Wealthy CSO board treasurer James Mabie co-founded ChiArts high school—and both outfits refuse to fund workers’ pensions.
CHICAGO—Finance executives have salivated for decades at the prospect of getting their hands on workers’ retirement nest eggs and the high fees they can generate for financial service firms through vehicles like 401k plans. Workers, on the other hand, have fought hard to hold onto their pensions, which are protected from market risk and safeguard retirees for as long as they live.
That struggle is playing out today as Chicago Symphony Orchestra musicians strike to preserve their pensions. Management has dug in its heels—including investment executive James Mabie, who serves as the CSO board’s treasurer and has made millions in his own right in investment banking and financial services. Mabie’s hostility to pensions for workers doesn’t stop at the CSO, though. For a decade, the unionized charter high school he cofounded—ChiArts, the Chicago High School for the Arts—has refused to pay into the pension fund for educators who serve Chicago’s public school students.
CTU President Jesse Sharkey will join striking CSO musicians at 10AM TODAY, Thursday, March 21 in front of Orchestra Hall, at 220 S. Michigan, to connect the dots, defend workers’ pension rights and decry the greed that threatens the retirement security of both the CSO’s world class musicians and ChiArts’ hardworking teachers.
“Every worker deserves a retirement with dignity—and we will fight tooth and nail collectively to ensure that this right is not denied, either for the musicians of the CSO or our teachers at ChiArts,” said Sharkey.
Mabie made millions as a partner for over 30 years at William Blair, which has more than $60 billion in assets under management, until he struck out last year to form his own company, Chicago Capital. His income gave him the means to position himself as one of Chicago’s leading arts philanthropists.
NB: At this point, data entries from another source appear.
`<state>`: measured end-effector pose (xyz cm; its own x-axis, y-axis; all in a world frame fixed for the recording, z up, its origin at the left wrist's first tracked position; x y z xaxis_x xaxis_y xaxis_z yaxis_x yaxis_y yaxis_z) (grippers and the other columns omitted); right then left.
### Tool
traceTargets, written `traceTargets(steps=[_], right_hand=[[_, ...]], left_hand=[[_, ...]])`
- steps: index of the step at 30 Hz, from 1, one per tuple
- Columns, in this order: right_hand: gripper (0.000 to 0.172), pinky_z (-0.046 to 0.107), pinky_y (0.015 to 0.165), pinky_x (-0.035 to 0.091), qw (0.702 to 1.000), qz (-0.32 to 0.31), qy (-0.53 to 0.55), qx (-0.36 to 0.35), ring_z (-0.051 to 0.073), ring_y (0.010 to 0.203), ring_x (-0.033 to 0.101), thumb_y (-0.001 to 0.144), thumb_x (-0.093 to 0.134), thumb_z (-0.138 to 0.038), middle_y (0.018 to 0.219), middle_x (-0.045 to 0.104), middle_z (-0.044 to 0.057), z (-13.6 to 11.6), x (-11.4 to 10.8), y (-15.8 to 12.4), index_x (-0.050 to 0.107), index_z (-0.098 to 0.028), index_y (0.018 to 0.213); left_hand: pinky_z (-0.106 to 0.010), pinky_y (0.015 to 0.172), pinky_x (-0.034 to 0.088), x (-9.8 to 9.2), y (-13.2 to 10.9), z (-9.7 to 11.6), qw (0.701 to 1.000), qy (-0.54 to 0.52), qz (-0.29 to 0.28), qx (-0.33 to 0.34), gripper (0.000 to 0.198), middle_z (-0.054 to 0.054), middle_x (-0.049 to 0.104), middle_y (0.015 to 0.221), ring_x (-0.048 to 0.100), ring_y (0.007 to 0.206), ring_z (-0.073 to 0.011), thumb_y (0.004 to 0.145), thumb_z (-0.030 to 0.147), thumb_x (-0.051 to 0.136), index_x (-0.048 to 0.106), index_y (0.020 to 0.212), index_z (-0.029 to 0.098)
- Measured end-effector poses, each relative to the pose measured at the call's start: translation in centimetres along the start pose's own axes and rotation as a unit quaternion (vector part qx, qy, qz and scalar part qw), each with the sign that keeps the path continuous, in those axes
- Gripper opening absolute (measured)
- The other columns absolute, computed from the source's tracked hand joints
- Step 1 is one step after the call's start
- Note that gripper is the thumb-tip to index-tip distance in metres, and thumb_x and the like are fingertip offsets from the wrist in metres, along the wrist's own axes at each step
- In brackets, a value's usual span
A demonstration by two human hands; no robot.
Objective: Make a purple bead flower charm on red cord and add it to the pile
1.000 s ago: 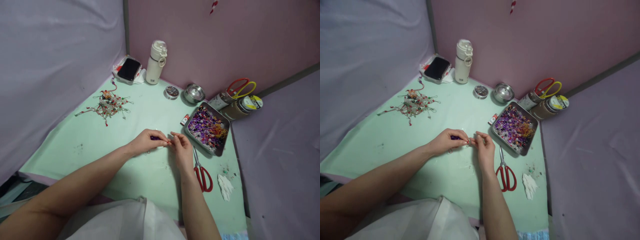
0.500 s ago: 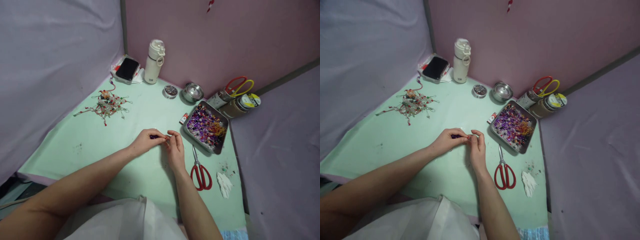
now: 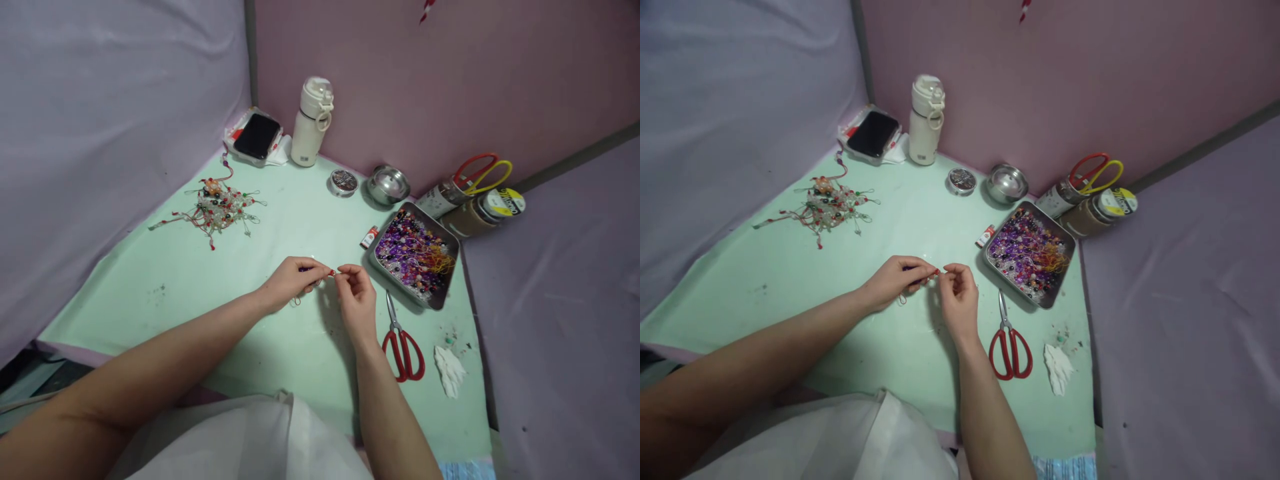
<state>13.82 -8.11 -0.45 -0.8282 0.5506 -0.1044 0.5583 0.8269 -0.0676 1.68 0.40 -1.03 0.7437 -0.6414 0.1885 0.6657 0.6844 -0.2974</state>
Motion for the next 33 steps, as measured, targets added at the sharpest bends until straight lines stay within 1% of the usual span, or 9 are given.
traceTargets(steps=[5, 11, 16, 18, 21, 24, 27, 30, 33], right_hand=[[0.014, 0.024, 0.055, 0.038, 0.996, 0.014, -0.065, -0.065, 0.011, 0.059, 0.045, 0.083, 0.06, -0.034, 0.069, 0.053, -0.003, -0.3, 0.0, -0.2, 0.057, -0.02, 0.083], [0.011, 0.026, 0.062, 0.043, 0.986, -0.035, -0.116, -0.116, 0.013, 0.068, 0.053, 0.086, 0.057, -0.03, 0.077, 0.059, 0.0, -0.1, 0.2, -0.6, 0.059, -0.02, 0.084], [0.017, 0.024, 0.054, 0.039, 0.99, -0.014, -0.102, -0.094, 0.011, 0.056, 0.046, 0.085, 0.059, -0.031, 0.069, 0.051, -0.005, 0.2, 0.2, -0.7, 0.054, -0.021, 0.097], [0.018, 0.024, 0.054, 0.039, 0.989, -0.011, -0.111, -0.092, 0.011, 0.056, 0.045, 0.085, 0.059, -0.031, 0.068, 0.05, -0.005, 0.2, 0.2, -0.6, 0.054, -0.021, 0.099], [0.012, 0.026, 0.057, 0.04, 0.986, -0.008, -0.145, -0.086, 0.012, 0.059, 0.048, 0.085, 0.058, -0.032, 0.07, 0.055, -0.002, 0.0, 0.1, -0.7, 0.059, -0.02, 0.089], [0.014, 0.027, 0.059, 0.039, 0.981, -0.038, -0.163, -0.092, 0.013, 0.061, 0.049, 0.086, 0.057, -0.031, 0.07, 0.058, -0.001, -0.3, 0.1, -0.9, 0.06, -0.02, 0.078], [0.014, 0.027, 0.058, 0.038, 0.98, -0.06, -0.161, -0.101, 0.013, 0.059, 0.047, 0.085, 0.058, -0.03, 0.067, 0.056, -0.002, -0.7, 0.1, -1.1, 0.059, -0.021, 0.075], [0.014, 0.027, 0.057, 0.037, 0.984, -0.057, -0.143, -0.091, 0.012, 0.059, 0.046, 0.085, 0.058, -0.029, 0.065, 0.054, -0.002, -0.7, 0.0, -1.1, 0.059, -0.021, 0.074], [0.014, 0.026, 0.057, 0.037, 0.99, -0.042, -0.115, -0.07, 0.012, 0.06, 0.046, 0.085, 0.059, -0.031, 0.067, 0.053, -0.002, -0.5, -0.2, -0.8, 0.059, -0.02, 0.075]], left_hand=[[-0.022, 0.046, 0.023, 0.2, 0.2, -0.4, 0.999, -0.046, -0.002, -0.021, 0.026, 0.001, 0.053, 0.062, 0.039, 0.049, -0.0054, 0.074, 0.036, 0.07, 0.073, 0.083, 0.013], [-0.022, 0.049, 0.028, 0.3, 0.3, -0.2, 0.996, -0.085, 0.029, -0.029, 0.022, -0.004, 0.063, 0.076, 0.043, 0.053, -0.0048, 0.069, 0.03, 0.073, 0.073, 0.081, 0.012], [-0.021, 0.047, 0.026, 0.0, 0.3, 0.4, 0.991, -0.119, 0.048, -0.022, 0.021, -0.004, 0.062, 0.073, 0.04, 0.052, -0.004, 0.068, 0.026, 0.073, 0.073, 0.083, 0.011], [-0.021, 0.046, 0.024, -0.2, 0.4, 0.6, 0.989, -0.134, 0.058, -0.025, 0.02, -0.003, 0.061, 0.073, 0.04, 0.052, -0.0036, 0.067, 0.025, 0.074, 0.073, 0.082, 0.011], [-0.02, 0.043, 0.019, -0.5, 0.5, 0.6, 0.986, -0.15, 0.057, -0.036, 0.021, -0.003, 0.058, 0.07, 0.039, 0.051, -0.003, 0.067, 0.025, 0.075, 0.073, 0.083, 0.01], [-0.019, 0.042, 0.016, -0.7, 0.7, 0.3, 0.983, -0.175, 0.029, -0.055, 0.024, -0.001, 0.053, 0.066, 0.039, 0.05, -0.0028, 0.068, 0.026, 0.076, 0.072, 0.086, 0.01], [-0.018, 0.042, 0.02, -0.8, 0.9, 0.0, 0.975, -0.211, 0.008, -0.071, 0.025, -0.002, 0.054, 0.069, 0.04, 0.053, -0.0029, 0.068, 0.025, 0.077, 0.072, 0.086, 0.009], [-0.016, 0.044, 0.025, -0.8, 0.9, 0.2, 0.967, -0.244, 0.008, -0.075, 0.023, -0.004, 0.057, 0.076, 0.043, 0.059, -0.0034, 0.066, 0.022, 0.078, 0.071, 0.084, 0.008], [-0.016, 0.044, 0.024, -0.9, 0.8, 0.5, 0.97, -0.232, 0.004, -0.071, 0.022, -0.001, 0.054, 0.069, 0.041, 0.054, -0.0028, 0.066, 0.023, 0.078, 0.07, 0.082, 0.01]])
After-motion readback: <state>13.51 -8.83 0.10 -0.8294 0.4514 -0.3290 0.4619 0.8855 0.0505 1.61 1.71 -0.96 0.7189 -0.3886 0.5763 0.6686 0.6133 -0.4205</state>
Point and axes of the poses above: each hand's wrist, its own y-axis towards the middle knuckle, its own x-axis out of the palm, z = x × y, the point moved 2 cm from there along y, towards the middle knuckle
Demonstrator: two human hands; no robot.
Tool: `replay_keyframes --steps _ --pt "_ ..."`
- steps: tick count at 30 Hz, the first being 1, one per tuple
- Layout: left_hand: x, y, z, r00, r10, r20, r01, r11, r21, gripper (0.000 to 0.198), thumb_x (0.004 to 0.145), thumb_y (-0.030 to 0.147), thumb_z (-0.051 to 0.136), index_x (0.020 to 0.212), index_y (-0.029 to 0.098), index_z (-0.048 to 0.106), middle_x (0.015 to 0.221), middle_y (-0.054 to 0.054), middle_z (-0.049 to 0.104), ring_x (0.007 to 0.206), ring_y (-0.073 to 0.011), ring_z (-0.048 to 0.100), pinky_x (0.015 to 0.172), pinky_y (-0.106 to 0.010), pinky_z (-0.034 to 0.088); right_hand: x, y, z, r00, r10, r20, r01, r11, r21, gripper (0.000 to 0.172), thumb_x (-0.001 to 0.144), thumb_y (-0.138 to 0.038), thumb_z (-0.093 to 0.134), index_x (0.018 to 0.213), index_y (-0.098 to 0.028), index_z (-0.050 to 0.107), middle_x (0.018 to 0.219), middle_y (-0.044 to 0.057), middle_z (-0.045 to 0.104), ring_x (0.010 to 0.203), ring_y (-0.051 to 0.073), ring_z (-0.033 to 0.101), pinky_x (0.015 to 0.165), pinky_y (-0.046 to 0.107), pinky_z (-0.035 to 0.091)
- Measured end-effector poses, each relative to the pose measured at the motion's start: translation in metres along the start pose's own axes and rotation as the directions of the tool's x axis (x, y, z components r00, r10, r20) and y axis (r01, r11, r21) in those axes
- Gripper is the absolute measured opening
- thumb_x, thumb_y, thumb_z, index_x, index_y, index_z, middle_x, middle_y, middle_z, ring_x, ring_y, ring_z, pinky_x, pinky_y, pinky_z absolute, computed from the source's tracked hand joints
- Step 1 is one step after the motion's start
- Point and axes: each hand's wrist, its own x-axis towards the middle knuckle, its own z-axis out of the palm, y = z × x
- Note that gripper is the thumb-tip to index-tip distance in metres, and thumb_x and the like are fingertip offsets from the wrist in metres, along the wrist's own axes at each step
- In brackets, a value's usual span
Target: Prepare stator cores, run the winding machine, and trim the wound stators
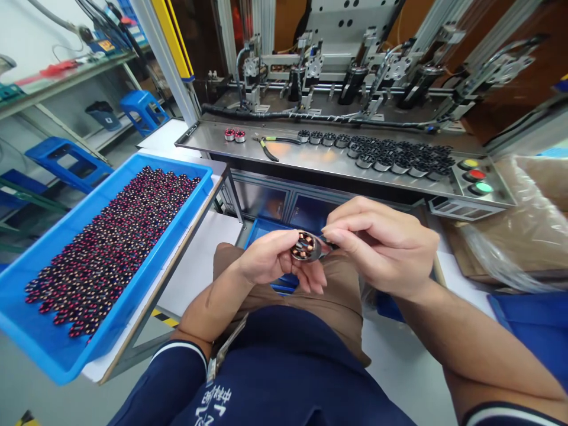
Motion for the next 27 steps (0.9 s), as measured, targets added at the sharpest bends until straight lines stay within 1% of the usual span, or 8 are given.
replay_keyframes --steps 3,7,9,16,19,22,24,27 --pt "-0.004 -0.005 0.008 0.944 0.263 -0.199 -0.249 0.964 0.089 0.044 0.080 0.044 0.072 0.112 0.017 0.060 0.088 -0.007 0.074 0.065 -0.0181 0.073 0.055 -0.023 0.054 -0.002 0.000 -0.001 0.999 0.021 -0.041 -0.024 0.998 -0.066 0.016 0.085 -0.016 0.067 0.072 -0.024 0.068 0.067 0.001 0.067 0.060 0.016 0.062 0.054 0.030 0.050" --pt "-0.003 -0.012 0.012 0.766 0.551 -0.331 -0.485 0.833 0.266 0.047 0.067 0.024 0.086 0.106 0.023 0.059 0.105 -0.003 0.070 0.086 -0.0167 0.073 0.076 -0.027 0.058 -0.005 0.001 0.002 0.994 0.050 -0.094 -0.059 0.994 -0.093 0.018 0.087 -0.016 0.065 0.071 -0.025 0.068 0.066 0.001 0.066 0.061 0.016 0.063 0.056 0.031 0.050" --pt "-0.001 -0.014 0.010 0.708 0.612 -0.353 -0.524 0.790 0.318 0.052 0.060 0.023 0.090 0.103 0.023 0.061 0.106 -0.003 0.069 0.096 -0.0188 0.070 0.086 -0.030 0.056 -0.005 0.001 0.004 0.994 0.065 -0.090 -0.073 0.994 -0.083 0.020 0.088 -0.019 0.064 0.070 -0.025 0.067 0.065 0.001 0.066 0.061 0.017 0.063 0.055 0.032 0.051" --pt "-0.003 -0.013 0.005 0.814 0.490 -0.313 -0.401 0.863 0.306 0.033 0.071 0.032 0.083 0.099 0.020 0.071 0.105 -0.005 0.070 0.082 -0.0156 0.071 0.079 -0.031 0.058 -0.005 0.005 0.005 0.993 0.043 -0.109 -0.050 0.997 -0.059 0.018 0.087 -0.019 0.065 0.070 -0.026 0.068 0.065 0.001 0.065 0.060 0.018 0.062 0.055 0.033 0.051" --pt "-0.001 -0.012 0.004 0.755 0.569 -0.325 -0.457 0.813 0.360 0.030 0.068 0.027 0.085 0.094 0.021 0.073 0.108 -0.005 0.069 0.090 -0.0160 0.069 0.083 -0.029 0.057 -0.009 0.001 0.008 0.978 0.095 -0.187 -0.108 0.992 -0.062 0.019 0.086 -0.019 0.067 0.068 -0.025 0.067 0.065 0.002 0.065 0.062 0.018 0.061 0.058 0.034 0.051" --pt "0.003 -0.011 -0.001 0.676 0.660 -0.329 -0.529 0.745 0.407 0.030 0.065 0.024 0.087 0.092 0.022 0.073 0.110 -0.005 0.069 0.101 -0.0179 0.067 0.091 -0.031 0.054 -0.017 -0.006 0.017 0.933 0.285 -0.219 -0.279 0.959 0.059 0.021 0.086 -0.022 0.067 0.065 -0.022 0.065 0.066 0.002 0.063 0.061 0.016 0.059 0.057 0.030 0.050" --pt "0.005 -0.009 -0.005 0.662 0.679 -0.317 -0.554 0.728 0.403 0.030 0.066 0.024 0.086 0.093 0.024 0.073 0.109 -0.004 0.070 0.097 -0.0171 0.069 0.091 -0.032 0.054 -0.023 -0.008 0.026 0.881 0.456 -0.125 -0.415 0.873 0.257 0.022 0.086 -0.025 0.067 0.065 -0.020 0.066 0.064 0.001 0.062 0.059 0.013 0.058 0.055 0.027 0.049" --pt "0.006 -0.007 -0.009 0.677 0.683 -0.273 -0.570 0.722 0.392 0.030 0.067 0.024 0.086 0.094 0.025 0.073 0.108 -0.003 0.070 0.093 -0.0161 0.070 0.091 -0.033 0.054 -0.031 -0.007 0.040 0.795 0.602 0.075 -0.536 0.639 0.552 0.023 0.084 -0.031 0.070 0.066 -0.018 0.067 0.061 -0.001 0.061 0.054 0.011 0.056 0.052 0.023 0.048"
But his largess seems to stop when it comes to securing the retirement security of the very workers who are the backbone of the arts groups that give him stature, from the CSO to ChiArts, where he serves as founding board chair.
The CTU has been bargaining for months with ChiArts management, which finally agreed late last year to begin paying into the CTPF, the pension fund for teachers and paraprofessionals whose salaries are funded by CPS. But ChiArts management quickly reneged on the agreement, instead arguing that because the school formed not as a charter but as a ‘contract’ school to duck charters’ open enrollment requirements, it didn’t have to pay into the CTPF. That claim, which the CTPF disputes, is a key point of contention at the bargaining table—and could push ChiArts teachers to strike.
Mabie and his wealthy cohorts have been no less hostile to CSO musicians’ pensions, even though management has admitted that it would likely be cheaper to preserve the current pension plan rather than force musicians into a 401k plan.
Investment executives like Mabie earn an enormous amount of money handling other people’s money, while workers forced out of defined benefit plans—their pensions—and into so-called defined contribution plans like 401k’s bear all the risk of those firms’ actions. Perils can range from outrageous fees to irresponsible investment strategies.
The relationship between 401k holders and the investment firms that control their retirement funds can be compared to employers versus nonunionized workers in ‘right to work’ states, says Boston University law professor David Webber, “[Workers are] alone and devoid of leverage to negotiate,” he wrote in the New York Times in 2018. “That stands in sharp contrast to traditional pensions, which, like unions, are collective and centrally managed.”
The payoff for investment players like Mabie, though, can be enormous—and it can be argued that management’s assault on the CSO musicians’ pensions by Mabie and his fellow board members represents the worst kind of self-dealing.
Investment executives like Mabie make their money not just by playing in the stock market, an enormously risky bet for workers’ retirements, but by charging fees for the privilege of gambling workers’ dollars in the markets—which can significantly erode workers’ retirement nest eggs. Fees alone for 401k plans, which Demos policy analysts have decribed as fatally flawed, can undercut the value of a worker’s retirement accounts by as much as 30%. The defined contributions racket also denies workers of any agency, unlike pension funds, which elect their officers and are accountable to their contributors.
CSO musicians are having none of it—and CTU members are supporting their struggle to preserve the pension rights that have made the CSO a top destination for the world’s best musicians, just as pension rights protect the teachers who are educating our next generation.